The collective commitment to treating severe hemophilia has resulted in the development of a number of treatment strategies that continue to transform the therapeutic landscape of severe hemophilia: emicizumab, other nonreplacement products, and gene therapy. 

Patients who experience mild hemophilia tend to only have bleeding episodes triggered by trauma or surgery. Because medical literature has conventionally placed a greater emphasis on severe hemophilia, we still do not have a firm grip on the frequency and nature of bleeding episodes experienced by patients with mild hemophilia. 

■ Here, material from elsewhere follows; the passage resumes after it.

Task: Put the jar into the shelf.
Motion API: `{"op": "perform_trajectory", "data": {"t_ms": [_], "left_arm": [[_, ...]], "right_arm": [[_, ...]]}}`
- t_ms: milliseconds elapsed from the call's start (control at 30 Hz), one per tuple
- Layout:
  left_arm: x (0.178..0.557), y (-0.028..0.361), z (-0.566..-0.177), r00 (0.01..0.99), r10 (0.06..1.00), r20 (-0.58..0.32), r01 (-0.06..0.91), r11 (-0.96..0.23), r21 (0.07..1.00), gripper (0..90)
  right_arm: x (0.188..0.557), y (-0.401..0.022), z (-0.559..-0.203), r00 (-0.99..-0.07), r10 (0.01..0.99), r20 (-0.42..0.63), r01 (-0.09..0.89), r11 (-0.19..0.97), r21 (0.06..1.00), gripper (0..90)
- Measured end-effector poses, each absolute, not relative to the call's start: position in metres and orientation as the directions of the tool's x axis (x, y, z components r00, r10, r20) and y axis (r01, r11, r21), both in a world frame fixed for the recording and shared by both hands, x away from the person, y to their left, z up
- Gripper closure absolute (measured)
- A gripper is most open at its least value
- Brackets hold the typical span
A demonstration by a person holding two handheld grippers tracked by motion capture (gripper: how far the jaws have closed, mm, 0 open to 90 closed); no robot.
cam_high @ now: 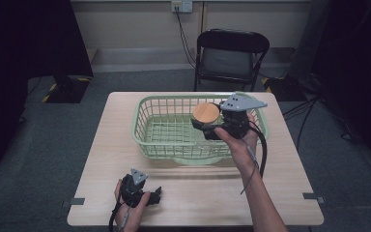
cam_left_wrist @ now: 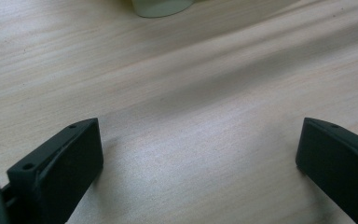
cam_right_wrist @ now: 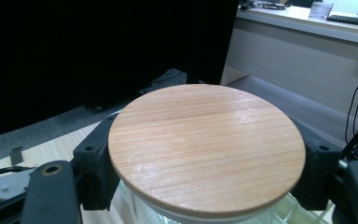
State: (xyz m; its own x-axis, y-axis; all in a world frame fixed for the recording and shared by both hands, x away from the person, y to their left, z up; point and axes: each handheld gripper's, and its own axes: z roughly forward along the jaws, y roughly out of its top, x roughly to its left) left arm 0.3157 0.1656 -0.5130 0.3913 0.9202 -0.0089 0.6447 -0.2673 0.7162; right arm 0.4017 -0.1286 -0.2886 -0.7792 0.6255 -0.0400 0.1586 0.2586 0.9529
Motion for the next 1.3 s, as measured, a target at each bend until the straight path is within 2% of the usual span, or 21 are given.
{"op": "perform_trajectory", "data": {"t_ms": [333,1300], "left_arm": [[0.316,0.166,-0.513,0.391,0.920,-0.009,0.644,-0.267,0.717,0.4],[0.316,0.166,-0.513,0.391,0.920,-0.009,0.645,-0.267,0.717,0.4]], "right_arm": [[0.441,-0.111,-0.294,-0.773,0.634,-0.017,0.200,0.270,0.942,24.3],[0.514,-0.089,-0.353,-0.764,0.643,0.056,0.379,0.376,0.846,24.3]]}}
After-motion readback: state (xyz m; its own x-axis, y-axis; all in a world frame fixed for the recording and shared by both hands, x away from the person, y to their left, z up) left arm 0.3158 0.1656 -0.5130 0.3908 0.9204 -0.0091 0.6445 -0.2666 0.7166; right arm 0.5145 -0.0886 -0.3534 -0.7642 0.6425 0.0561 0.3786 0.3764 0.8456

A Closer Look at Mild Hemophilia 

In the Journal of Thrombosis and Haemostasis, Abdi and colleagues investigated the factor VIII treatment history in patients with nonsevere hemophilia A. 

The research team recruited patients with nonsevere hemophilia A, defined as having factor VIII activity between 2 and 40 IU/dL, from the INSIGHT study. Participants in that study had at least one exposure to factor VIII concentrate between 1980 and 2011; Abdi and colleagues only looked at the data of patients born after January 1, 1980. This study yielded important insights into how factor VIII replacement therapy has been administered in patients with mild hemophilia A over the years.

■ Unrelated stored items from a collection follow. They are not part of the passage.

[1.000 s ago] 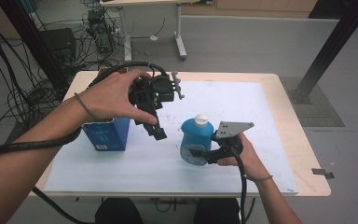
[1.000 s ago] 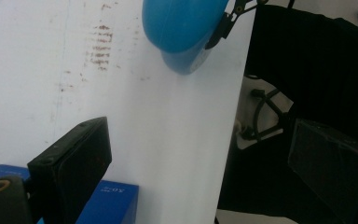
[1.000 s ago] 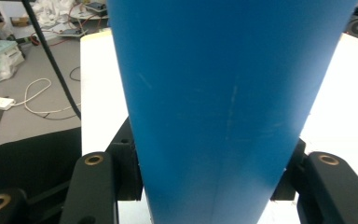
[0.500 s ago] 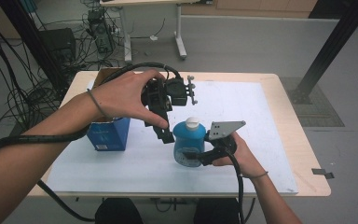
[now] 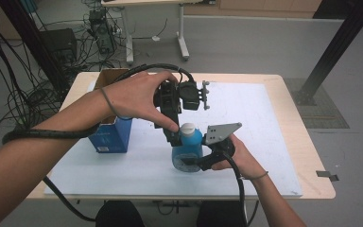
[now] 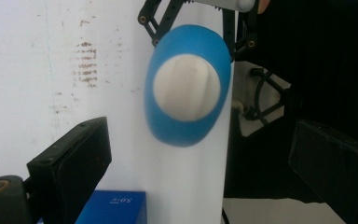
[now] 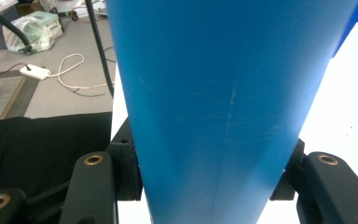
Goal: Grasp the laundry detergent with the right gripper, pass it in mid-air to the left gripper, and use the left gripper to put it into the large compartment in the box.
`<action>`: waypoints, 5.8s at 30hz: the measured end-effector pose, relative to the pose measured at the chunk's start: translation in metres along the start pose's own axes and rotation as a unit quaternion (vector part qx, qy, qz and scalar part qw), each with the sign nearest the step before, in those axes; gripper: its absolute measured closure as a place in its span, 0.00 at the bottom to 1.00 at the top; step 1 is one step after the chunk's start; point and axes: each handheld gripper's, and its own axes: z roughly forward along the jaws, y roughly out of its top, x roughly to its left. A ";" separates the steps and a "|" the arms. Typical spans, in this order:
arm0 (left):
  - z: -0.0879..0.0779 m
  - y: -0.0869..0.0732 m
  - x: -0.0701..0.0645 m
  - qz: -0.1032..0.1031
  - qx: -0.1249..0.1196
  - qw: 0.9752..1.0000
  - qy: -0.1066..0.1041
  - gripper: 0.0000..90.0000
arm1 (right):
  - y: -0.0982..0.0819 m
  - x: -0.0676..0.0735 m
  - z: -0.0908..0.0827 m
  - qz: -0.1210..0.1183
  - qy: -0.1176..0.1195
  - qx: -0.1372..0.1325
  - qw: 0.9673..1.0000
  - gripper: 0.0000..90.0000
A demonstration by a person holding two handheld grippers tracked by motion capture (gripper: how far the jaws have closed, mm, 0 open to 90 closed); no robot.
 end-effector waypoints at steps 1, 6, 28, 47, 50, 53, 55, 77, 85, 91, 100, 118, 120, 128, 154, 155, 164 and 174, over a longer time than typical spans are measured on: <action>0.001 0.002 0.000 0.001 0.002 1.000 0.001 0.07 | 0.001 0.000 0.001 -0.004 0.001 0.001 1.000 0.48; 0.006 0.012 -0.001 0.008 0.014 1.000 0.000 0.07 | 0.004 0.001 0.003 -0.010 0.005 0.005 1.000 0.48; 0.011 0.023 -0.003 0.017 0.024 1.000 0.000 0.07 | 0.003 0.001 0.005 -0.004 0.008 0.004 1.000 0.48; 0.009 0.018 -0.005 0.015 0.017 1.000 0.006 0.06 | 0.004 0.002 0.006 -0.006 0.006 0.004 1.000 0.48; 0.009 0.018 -0.005 0.015 0.016 1.000 0.006 0.06 | 0.004 0.002 0.006 -0.006 0.004 0.004 1.000 0.48; 0.010 0.018 -0.005 0.015 0.015 1.000 0.006 0.06 | 0.003 0.003 0.006 -0.004 0.004 0.003 1.000 0.48; 0.010 0.018 -0.004 0.016 0.015 1.000 0.005 0.06 | 0.003 0.003 0.006 -0.005 0.005 0.004 1.000 0.48; 0.011 0.015 -0.005 0.013 0.010 1.000 0.011 0.07 | 0.002 0.001 0.006 0.000 0.007 0.000 1.000 0.48; 0.011 0.015 -0.005 0.012 0.009 1.000 0.011 0.07 | 0.002 0.002 0.005 -0.001 0.006 -0.001 1.000 0.48; 0.009 0.013 -0.006 0.011 0.005 1.000 0.012 0.07 | 0.003 0.003 0.005 0.000 0.004 -0.002 1.000 0.48; 0.008 0.011 -0.006 0.010 0.005 1.000 0.012 0.07 | 0.003 0.003 0.005 -0.002 0.004 -0.003 1.000 0.48; 0.009 0.011 -0.006 0.009 0.004 1.000 0.013 0.07 | 0.004 0.003 0.004 -0.001 0.006 -0.007 1.000 0.48; 0.009 0.011 -0.006 0.008 0.004 1.000 0.013 0.07 | 0.005 0.003 0.004 -0.001 0.005 -0.006 1.000 0.48; 0.007 0.011 -0.006 0.009 0.003 1.000 0.015 0.07 | 0.005 0.003 0.005 -0.001 0.007 -0.006 1.000 0.48; 0.023 0.018 -0.012 0.021 0.017 0.999 0.017 0.06 | 0.011 0.006 0.002 -0.008 0.007 -0.011 1.000 0.48; 0.025 0.019 -0.012 0.022 0.018 0.999 0.016 0.06 | 0.012 0.006 0.002 -0.009 0.008 -0.012 1.000 0.48; 0.033 0.023 -0.016 0.024 0.027 0.999 0.017 0.06 | 0.015 0.007 0.002 -0.014 0.007 -0.012 1.000 0.48; 0.039 0.029 -0.019 0.032 0.045 0.998 0.020 0.07 | 0.018 0.009 0.003 -0.018 0.010 -0.013 1.000 0.48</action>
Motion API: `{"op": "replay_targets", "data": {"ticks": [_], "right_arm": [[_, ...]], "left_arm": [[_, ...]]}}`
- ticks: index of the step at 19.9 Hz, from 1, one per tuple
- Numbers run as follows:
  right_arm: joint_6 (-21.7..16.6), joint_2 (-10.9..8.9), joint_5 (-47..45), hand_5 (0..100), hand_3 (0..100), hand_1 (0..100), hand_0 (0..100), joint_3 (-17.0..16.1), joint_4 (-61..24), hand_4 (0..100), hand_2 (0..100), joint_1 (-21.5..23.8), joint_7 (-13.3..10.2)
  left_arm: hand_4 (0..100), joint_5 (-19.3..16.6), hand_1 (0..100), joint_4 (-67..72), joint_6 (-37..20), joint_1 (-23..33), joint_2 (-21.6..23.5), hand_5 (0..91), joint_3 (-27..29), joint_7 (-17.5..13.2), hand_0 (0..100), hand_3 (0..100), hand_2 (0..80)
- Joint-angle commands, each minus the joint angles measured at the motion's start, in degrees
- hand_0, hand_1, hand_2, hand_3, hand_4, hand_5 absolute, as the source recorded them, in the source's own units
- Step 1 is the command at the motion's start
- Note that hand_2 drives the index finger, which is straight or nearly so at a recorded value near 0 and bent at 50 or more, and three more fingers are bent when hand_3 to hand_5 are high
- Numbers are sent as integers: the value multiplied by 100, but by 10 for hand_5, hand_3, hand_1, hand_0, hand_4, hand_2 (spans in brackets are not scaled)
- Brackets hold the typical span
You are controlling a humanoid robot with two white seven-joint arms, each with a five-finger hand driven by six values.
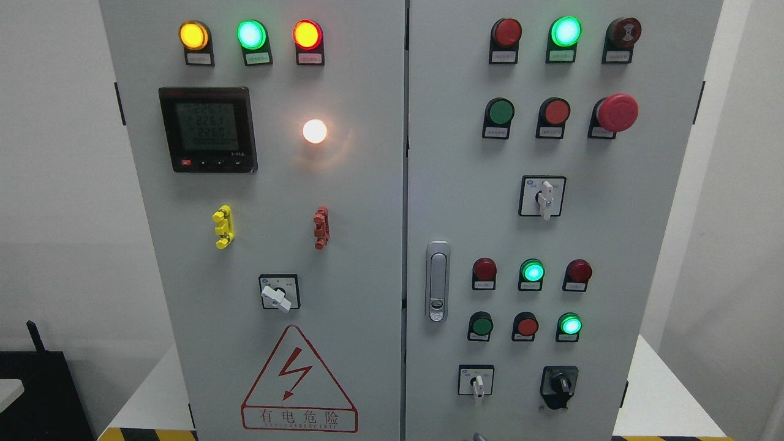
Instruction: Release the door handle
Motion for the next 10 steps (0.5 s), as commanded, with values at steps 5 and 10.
{"op": "replay_targets", "data": {"ticks": [5,10], "right_arm": [[-3,-9,0,74,244,182,420,-3,-21,146,0,5,2],[-21,-9,26,80,247,185,422,-3,-47,150,0,-3,2]], "left_arm": [[0,-167,389,132,-2,-96,0,0,188,26,120,0,0],[0,-167,389,132,-2,-97,0,0,188,26,120,0,0]]}}
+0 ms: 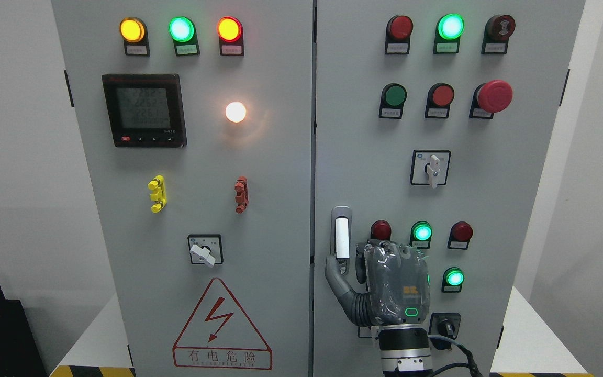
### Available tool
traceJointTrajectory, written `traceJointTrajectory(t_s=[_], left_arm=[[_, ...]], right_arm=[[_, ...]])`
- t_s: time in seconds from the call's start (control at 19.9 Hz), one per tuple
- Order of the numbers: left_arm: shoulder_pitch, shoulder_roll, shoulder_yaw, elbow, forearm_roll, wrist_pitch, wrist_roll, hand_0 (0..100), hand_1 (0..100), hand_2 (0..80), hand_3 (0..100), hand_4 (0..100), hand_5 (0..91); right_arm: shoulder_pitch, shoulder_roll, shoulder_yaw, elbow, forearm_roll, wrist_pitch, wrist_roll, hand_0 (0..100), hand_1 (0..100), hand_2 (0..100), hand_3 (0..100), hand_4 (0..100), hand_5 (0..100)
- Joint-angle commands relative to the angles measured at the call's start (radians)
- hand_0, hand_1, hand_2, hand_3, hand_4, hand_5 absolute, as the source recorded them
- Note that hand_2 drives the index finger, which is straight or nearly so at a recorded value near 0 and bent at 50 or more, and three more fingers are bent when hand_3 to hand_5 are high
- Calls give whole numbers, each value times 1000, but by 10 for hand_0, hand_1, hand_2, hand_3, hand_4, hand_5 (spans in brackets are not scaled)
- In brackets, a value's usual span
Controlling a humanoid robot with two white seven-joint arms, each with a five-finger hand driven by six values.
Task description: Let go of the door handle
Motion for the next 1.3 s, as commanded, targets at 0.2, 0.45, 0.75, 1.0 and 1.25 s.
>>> traceJointTrajectory(t_s=[0.2, 0.45, 0.75, 1.0, 1.25], left_arm=[[0, 0, -12, -15, -1, 0, -5, 120, 389, 0, 0, 0, 0], [0, 0, -12, -15, 0, 0, -4, 120, 389, 0, 0, 0, 0], [0, 0, -12, -15, 0, 0, -5, 120, 389, 0, 0, 0, 0], [0, 0, -12, -15, 0, 0, -5, 120, 389, 0, 0, 0, 0], [0, 0, -12, -15, -1, 0, -5, 120, 389, 0, 0, 0, 0]], right_arm=[[1, 0, -20, -2, 0, -1, 0, 519, 393, 1000, 1000, 1000, 974], [1, 0, -21, -3, 0, -1, -8, 524, 385, 1000, 1000, 1000, 974], [10, 0, -21, -6, 2, -1, -8, 521, 391, 1000, 1000, 1000, 974], [25, -1, -33, -16, 2, -1, -17, 522, 395, 1000, 1000, 1000, 974], [30, -1, -40, -23, 2, -1, -17, 522, 395, 1000, 1000, 1000, 974]])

Kloosterman and colleagues conducted a similar study into the bleeding phenotype of patients with nonsevere hemophilia, defined as having a median factor VIII/ factor IX baseline of 0.12 IU/mL. This was an international multicenter cohort study that had the participation of 15 hemophilia centers from across the globe. Patients with mild hemophilia were recruited and had to complete a questionnaire and blood draw, as well as consent to the collection of clinical information.

The researchers discovered that the age of first bleed was known in 69% of cases and that the median age at first bleed was 8 years of age. The age of the first exposure to factor VIII treatment (for hemophilia A) occurred earlier in patients with a family history of hemophilia, regardless of baseline factor VIII activity. 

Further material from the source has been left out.